# [ABOUT THIS EXERCISE]
From the listing below, how many lines hold the word "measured"? Write only the number.

# [COLLECTED MATERIAL]
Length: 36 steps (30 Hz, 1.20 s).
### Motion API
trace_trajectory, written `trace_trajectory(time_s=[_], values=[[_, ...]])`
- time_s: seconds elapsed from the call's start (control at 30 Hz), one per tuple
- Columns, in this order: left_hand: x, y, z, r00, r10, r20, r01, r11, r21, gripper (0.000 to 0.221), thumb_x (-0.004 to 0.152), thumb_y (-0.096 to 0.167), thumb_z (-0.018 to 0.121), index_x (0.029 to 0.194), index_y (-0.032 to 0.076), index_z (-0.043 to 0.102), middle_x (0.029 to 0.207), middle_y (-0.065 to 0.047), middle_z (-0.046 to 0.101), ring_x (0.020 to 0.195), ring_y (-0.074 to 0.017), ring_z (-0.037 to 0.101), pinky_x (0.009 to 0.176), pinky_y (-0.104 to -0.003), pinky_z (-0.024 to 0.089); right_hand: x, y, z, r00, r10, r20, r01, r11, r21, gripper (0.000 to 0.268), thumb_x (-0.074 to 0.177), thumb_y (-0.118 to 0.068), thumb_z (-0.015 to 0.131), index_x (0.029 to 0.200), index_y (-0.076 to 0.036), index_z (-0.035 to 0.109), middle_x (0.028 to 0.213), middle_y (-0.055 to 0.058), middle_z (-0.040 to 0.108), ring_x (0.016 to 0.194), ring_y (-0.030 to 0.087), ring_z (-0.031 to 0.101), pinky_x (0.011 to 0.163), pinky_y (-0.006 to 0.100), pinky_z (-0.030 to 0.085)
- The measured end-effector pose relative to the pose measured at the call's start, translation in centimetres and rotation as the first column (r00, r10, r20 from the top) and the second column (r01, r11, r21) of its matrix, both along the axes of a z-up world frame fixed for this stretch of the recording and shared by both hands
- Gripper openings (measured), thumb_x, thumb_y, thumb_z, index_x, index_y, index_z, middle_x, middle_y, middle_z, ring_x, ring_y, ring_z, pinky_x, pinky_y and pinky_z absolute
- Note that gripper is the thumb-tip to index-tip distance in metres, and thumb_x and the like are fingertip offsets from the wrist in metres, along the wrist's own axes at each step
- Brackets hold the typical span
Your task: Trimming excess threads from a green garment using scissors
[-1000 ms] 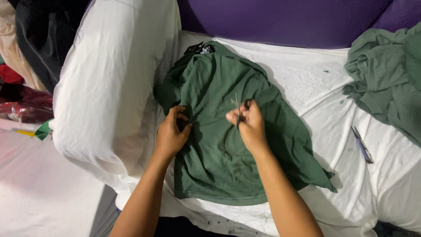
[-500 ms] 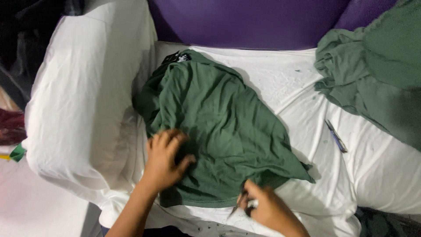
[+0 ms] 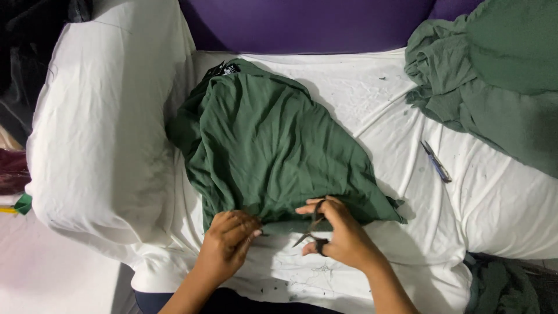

# [FINISHED TASK]
2